Leveraging Machine-Executable Descriptive Knowledge in Design Science Research – The Case of Designing Socially-Adaptive Chatbots

Conference paper
Part of the Lecture Notes in Computer Science book series (LNCS, volume 11491)


In Design Science Research (DSR) it is important to build on descriptive (Ω) and prescriptive (Λ) state-of-the-art knowledge in order to provide a solid grounding. However, existing knowledge is typically made available via scientific publications.

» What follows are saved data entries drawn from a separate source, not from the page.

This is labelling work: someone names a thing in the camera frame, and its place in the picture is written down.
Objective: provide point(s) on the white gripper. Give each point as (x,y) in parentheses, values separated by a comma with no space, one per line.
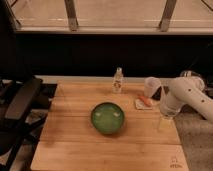
(170,106)

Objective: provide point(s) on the orange pepper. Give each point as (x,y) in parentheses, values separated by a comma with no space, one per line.
(145,100)

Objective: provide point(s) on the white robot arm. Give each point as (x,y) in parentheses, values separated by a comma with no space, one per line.
(187,89)

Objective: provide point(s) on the wooden cutting board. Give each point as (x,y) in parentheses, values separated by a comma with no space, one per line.
(91,128)

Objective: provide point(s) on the clear glass bottle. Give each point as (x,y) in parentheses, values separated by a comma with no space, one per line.
(118,80)

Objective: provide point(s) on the green bowl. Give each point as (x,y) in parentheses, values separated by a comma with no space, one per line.
(107,118)

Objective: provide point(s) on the black office chair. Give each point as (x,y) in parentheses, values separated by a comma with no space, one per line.
(13,127)

This leads to two challenges: first, scholars have to manually extract relevant knowledge pieces from the data-wise unstructured textual nature of scientific publications. Second, different research results can interact and exclude each other, which makes an aggregation, combination, and application of extracted knowledge pieces quite complex. In this paper, we present how we addressed both issues in a DSR project that focuses on the design of socially-adaptive chatbots. Therefore, we outline a two-step approach to transform phenomena and relationships described in the Ω-knowledge base in a machine-executable form using ontologies and a knowledge base. Following this new approach, we can design a system that is able to aggregate and combine existing Ω-knowledge in the field of chatbots. Hence, our work contributes to DSR methodology by suggesting a new approach for theory-guided DSR projects that facilitates the application and sharing of state-of-the-art Ω-knowledge.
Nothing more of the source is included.